Computationally, DNALMs demand orders of magnitude more GPU memory and training time than the lightweight CNN baselines, yet they do not deliver proportional performance benefits. The authors also critique prior benchmarks for confounding factors such as GC‑content mismatches and improper control of LD, which can inflate reported gains.

In the discussion, the paper proposes several avenues for next‑generation DNALMs: (i) regulatory‑specific tokenization schemes (e.g., k‑mers combined with TF‑binding tokens), (ii) multi‑task pre‑training on diverse functional genomics assays (ChIP‑seq, ATAC‑seq, DNase‑seq) to embed quantitative signal, (iii) data augmentation that incorporates variant information and LD structure, and (iv) parameter‑efficient fine‑tuning techniques (LoRA, AdapterFusion) to reduce resource demands. The authors emphasize that DART‑Eval itself will be continuously updated with newer datasets and baselines, providing a living platform for rigorous evaluation.

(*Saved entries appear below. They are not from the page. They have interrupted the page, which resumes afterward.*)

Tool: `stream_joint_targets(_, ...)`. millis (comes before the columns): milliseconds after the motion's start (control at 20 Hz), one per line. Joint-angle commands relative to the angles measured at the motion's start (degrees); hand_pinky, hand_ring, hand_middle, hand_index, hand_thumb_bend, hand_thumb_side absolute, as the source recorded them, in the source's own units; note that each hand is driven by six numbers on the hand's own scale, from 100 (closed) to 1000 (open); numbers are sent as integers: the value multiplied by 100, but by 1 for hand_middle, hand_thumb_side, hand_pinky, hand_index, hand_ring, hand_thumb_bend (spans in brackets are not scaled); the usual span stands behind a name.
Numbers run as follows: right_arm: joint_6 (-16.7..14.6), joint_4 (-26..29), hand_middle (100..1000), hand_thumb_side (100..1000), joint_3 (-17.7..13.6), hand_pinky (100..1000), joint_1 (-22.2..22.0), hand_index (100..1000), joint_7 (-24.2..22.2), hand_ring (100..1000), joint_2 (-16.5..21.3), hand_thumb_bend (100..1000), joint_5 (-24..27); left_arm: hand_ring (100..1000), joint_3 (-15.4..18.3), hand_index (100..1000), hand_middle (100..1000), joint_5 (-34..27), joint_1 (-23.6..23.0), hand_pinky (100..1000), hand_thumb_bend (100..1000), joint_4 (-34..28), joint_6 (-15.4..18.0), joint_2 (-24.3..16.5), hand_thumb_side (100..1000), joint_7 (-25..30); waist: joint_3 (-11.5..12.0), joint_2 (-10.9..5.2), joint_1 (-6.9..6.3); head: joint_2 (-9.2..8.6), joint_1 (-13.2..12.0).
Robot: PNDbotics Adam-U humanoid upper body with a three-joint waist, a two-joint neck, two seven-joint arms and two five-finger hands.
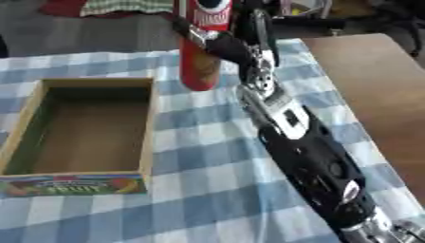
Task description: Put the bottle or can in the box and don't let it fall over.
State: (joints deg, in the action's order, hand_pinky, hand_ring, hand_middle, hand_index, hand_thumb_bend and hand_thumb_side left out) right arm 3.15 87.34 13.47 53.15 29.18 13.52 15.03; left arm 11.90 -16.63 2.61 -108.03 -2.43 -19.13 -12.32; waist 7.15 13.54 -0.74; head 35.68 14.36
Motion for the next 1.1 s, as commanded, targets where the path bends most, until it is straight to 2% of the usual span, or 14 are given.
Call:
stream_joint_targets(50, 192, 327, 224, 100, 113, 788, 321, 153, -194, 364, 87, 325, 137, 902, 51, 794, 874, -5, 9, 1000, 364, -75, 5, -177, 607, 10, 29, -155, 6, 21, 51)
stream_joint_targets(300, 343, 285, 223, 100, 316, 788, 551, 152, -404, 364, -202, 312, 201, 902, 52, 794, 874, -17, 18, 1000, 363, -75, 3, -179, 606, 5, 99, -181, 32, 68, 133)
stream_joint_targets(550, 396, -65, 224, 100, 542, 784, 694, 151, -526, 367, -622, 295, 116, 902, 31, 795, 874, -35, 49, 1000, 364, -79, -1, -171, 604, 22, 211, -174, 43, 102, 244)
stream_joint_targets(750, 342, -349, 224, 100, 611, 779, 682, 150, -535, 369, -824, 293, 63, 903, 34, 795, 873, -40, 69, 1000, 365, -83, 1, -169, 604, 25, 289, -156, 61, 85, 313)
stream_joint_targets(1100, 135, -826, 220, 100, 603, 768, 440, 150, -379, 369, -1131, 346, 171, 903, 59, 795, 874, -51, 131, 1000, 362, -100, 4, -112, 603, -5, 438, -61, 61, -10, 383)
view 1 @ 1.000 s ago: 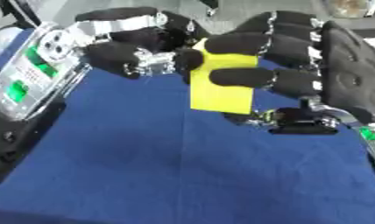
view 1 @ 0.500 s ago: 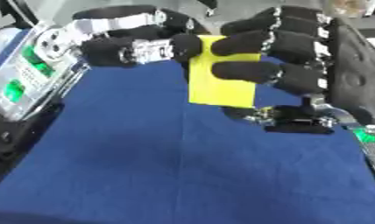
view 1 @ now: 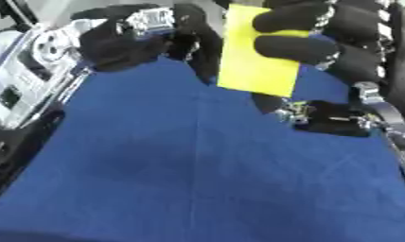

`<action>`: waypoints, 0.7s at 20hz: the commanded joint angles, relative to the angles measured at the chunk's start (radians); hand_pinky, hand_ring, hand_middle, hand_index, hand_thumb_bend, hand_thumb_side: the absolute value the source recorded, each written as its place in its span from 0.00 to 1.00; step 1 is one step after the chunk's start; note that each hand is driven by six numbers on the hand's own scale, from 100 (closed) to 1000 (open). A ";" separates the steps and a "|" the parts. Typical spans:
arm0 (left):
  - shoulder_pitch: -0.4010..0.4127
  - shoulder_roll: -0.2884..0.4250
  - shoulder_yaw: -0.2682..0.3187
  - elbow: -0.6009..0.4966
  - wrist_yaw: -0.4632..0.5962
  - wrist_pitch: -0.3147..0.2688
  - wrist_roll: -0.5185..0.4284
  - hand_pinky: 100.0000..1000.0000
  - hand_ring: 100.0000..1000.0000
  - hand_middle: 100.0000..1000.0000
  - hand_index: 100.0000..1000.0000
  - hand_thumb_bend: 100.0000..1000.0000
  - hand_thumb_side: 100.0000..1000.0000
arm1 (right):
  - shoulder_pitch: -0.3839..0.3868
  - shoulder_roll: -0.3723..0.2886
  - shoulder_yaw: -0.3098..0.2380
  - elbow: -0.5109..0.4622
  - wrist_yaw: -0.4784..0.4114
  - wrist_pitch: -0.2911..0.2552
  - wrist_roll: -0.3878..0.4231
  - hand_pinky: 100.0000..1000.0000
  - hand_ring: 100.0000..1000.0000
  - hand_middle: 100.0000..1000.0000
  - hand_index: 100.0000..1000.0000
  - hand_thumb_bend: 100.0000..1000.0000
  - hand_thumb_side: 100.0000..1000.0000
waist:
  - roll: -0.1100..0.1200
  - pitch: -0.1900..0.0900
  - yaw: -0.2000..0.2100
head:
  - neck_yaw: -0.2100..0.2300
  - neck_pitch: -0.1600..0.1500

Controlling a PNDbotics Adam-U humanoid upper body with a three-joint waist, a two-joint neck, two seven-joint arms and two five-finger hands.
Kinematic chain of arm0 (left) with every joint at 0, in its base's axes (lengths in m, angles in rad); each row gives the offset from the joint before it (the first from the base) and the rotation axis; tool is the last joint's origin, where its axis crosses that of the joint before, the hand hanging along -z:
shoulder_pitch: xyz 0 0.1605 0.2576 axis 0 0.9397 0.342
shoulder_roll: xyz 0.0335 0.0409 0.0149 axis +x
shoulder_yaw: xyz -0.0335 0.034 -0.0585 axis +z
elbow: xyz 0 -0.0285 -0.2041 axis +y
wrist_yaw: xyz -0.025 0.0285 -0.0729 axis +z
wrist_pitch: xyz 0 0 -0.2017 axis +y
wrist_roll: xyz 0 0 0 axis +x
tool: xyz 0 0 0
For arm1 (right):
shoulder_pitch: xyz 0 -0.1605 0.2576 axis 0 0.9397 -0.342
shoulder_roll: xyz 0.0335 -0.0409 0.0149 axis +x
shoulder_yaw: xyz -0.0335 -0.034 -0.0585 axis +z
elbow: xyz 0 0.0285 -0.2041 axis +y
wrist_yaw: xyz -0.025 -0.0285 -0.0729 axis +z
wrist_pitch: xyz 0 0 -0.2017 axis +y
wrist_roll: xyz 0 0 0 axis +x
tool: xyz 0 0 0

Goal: Pick up the objects with one hand, pass them to the other hand, and then place them into the box on the other side of the table.

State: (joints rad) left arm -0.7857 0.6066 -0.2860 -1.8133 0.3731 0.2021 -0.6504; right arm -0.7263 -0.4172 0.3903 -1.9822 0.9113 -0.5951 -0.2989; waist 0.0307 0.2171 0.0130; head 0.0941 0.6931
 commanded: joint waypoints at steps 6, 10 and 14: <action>0.064 0.067 0.205 0.020 0.058 -0.086 0.195 0.71 0.59 0.55 0.74 0.10 1.00 | 0.030 -0.138 -0.123 -0.015 -0.107 0.124 -0.023 0.58 0.58 0.71 0.86 0.02 0.00 | -0.005 -0.021 0.004 | -0.049 -0.009; 0.156 0.080 0.307 0.024 0.074 -0.105 0.308 0.70 0.58 0.54 0.74 0.10 1.00 | 0.079 -0.218 -0.230 0.093 -0.198 0.246 -0.041 0.62 0.61 0.72 0.91 0.00 0.00 | -0.011 -0.019 0.011 | -0.119 -0.012; 0.262 0.057 0.382 0.006 0.074 -0.102 0.370 0.70 0.58 0.54 0.73 0.09 1.00 | 0.079 -0.271 -0.337 0.324 -0.259 0.346 -0.065 0.66 0.65 0.74 0.96 0.00 0.00 | -0.015 -0.018 0.027 | -0.198 -0.013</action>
State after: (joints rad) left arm -0.5154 0.6465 0.0616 -1.7884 0.4429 0.1009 -0.3009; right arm -0.6302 -0.6432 0.0936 -1.7078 0.6729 -0.2766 -0.3558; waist 0.0162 0.2168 0.0418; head -0.0826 0.6918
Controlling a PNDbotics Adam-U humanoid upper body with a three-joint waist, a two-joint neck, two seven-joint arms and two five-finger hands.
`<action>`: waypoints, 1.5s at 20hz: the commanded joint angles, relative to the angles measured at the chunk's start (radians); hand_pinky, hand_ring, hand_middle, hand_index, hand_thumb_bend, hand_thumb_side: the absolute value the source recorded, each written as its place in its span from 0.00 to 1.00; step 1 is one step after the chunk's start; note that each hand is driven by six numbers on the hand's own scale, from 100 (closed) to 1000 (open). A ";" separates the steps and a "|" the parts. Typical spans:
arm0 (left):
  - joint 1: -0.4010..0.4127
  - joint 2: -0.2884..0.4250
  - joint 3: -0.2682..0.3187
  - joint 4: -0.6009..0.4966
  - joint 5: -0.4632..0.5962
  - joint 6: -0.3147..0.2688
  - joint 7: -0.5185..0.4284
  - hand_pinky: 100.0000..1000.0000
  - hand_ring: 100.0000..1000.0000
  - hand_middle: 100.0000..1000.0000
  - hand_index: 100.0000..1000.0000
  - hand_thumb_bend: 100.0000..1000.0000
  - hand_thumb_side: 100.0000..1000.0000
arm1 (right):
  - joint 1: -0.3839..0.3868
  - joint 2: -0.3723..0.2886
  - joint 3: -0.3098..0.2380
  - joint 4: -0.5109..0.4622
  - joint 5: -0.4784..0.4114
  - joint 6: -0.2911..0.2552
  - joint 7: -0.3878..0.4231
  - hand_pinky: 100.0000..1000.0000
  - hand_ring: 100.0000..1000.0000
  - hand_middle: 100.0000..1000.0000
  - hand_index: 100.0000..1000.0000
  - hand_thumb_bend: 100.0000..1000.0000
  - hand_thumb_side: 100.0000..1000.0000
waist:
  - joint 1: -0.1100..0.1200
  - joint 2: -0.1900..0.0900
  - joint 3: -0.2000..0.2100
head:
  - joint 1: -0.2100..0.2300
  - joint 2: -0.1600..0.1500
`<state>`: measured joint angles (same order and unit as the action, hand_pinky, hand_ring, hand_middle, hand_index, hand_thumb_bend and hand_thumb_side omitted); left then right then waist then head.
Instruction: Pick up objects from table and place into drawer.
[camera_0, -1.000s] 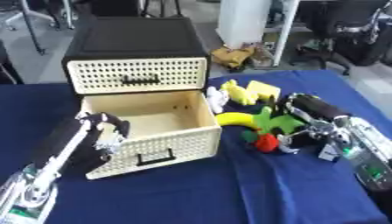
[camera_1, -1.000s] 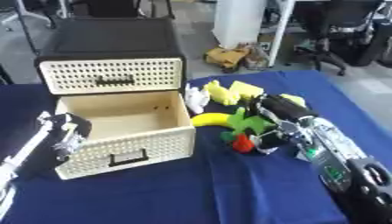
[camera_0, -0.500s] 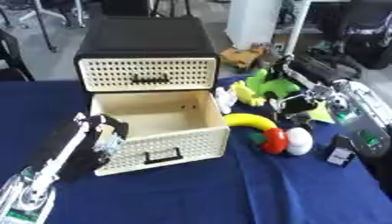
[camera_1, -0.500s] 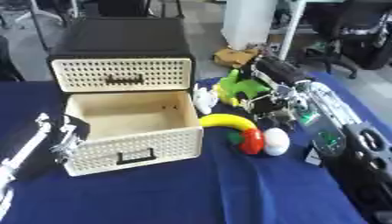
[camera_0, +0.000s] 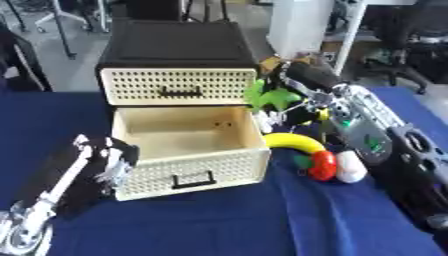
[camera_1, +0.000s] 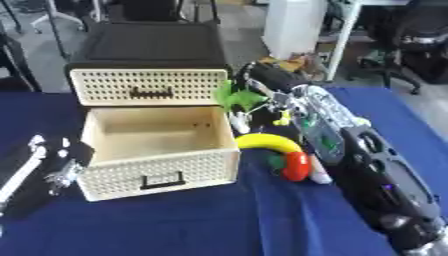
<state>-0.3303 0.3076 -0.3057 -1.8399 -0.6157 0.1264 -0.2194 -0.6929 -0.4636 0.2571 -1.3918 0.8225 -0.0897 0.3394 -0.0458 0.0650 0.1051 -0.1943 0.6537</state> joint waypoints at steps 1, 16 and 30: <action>-0.024 0.002 -0.001 -0.024 0.014 -0.003 0.019 0.00 0.00 0.00 0.65 0.20 1.00 | -0.034 0.012 -0.010 0.038 0.023 -0.013 -0.013 0.00 0.13 0.39 0.45 0.00 0.04 | 0.004 -0.006 0.010 | -0.020 -0.018; -0.028 -0.004 -0.006 -0.024 0.018 -0.010 0.027 0.00 0.00 0.00 0.64 0.21 1.00 | -0.059 0.088 0.025 0.103 0.090 -0.154 -0.086 0.22 0.53 0.78 0.82 0.00 0.40 | 0.003 0.001 0.036 | -0.043 -0.033; -0.027 -0.004 0.000 -0.021 0.009 -0.012 0.026 0.00 0.00 0.00 0.64 0.21 1.00 | -0.032 0.078 -0.019 0.065 0.070 -0.100 -0.148 0.64 0.78 0.87 0.86 0.00 0.47 | 0.009 0.008 0.016 | -0.026 -0.042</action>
<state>-0.3417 0.2987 -0.3156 -1.8476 -0.6042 0.1162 -0.1981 -0.7104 -0.3649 0.2622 -1.2975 0.9080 -0.2066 0.2108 -0.0420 0.0836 0.1191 -0.2255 0.6224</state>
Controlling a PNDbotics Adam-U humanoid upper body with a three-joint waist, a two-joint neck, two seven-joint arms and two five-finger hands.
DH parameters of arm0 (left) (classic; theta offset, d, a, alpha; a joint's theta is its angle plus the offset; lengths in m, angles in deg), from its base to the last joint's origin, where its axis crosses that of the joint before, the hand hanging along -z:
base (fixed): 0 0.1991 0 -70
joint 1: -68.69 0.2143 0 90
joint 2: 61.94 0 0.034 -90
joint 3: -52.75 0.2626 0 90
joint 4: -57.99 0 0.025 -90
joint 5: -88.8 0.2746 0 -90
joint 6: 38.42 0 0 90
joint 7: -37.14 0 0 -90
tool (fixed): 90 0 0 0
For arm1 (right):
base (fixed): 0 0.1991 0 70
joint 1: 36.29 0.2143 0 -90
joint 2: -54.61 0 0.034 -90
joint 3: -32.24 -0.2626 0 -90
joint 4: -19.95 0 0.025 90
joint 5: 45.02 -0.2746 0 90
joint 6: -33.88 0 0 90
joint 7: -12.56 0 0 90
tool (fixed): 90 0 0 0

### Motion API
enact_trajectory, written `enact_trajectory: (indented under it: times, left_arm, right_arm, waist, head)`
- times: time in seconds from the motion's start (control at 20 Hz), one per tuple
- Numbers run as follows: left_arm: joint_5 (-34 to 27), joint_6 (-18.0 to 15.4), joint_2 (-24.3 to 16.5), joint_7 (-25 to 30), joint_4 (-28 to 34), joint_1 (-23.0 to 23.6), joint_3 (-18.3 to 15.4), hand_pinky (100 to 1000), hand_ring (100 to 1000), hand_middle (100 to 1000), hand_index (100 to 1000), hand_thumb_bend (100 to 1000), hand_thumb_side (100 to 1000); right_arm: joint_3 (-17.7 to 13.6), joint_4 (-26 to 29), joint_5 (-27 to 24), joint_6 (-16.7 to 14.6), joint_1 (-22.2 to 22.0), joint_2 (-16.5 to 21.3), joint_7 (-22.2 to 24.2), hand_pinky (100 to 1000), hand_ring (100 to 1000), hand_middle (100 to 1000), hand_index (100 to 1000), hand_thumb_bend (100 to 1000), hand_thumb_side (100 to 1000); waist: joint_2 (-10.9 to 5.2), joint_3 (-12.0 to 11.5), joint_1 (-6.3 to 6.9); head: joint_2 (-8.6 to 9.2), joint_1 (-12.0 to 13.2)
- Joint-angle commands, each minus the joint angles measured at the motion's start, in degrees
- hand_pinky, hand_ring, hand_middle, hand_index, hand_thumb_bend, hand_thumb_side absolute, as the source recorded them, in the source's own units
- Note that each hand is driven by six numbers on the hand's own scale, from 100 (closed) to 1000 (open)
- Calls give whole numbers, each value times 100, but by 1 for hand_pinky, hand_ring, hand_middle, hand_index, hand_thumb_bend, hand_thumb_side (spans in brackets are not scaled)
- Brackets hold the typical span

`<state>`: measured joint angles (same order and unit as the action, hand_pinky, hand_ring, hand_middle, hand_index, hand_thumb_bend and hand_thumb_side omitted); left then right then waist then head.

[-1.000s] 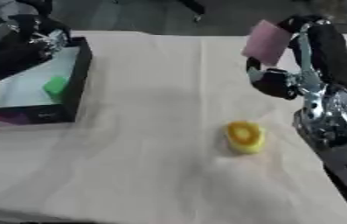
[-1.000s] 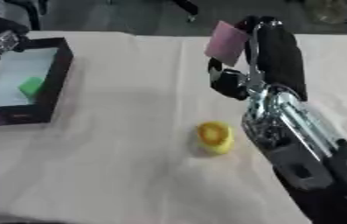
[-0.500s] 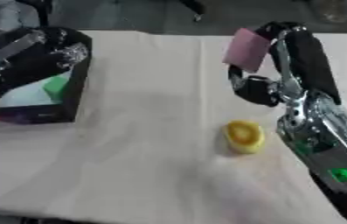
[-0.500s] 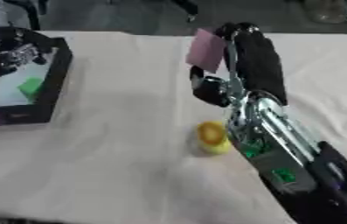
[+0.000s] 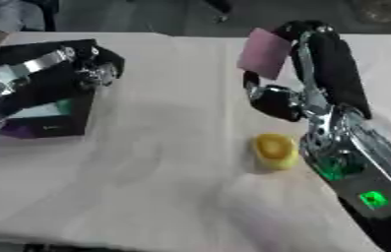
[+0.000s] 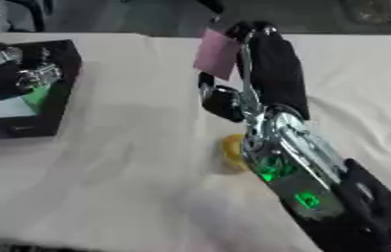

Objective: Pick up the objects with one hand, pass them to the other hand, and then place them into the box on the other side of the table.

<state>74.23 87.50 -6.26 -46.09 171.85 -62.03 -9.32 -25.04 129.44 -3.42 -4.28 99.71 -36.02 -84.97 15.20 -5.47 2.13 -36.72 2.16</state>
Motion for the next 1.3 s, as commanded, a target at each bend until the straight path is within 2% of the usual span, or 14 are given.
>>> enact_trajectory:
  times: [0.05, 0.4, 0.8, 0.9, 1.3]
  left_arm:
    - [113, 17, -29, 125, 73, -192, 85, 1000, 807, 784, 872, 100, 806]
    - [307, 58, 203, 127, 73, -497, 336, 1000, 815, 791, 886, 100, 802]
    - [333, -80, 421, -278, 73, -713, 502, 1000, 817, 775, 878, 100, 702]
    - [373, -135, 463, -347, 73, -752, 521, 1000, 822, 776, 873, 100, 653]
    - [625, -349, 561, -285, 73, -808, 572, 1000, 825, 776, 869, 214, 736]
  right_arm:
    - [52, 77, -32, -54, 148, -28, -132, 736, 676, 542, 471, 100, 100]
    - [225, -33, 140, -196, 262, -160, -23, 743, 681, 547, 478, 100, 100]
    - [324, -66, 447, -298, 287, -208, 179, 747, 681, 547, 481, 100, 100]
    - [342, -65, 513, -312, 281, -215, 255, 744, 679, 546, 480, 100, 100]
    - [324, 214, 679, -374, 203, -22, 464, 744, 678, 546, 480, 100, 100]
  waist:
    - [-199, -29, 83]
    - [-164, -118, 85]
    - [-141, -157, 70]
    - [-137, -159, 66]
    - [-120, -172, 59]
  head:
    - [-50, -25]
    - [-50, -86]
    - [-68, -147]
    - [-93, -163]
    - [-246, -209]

Overall, DART‑Eval demonstrates that current DNALMs, despite their size, offer inconsistent and often negligible advantages over well‑engineered ab initio models on biologically meaningful regulatory tasks, while incurring substantially higher computational costs. The benchmark thus serves as a critical resource for the community to develop more effective, efficient, and biologically grounded DNA language models.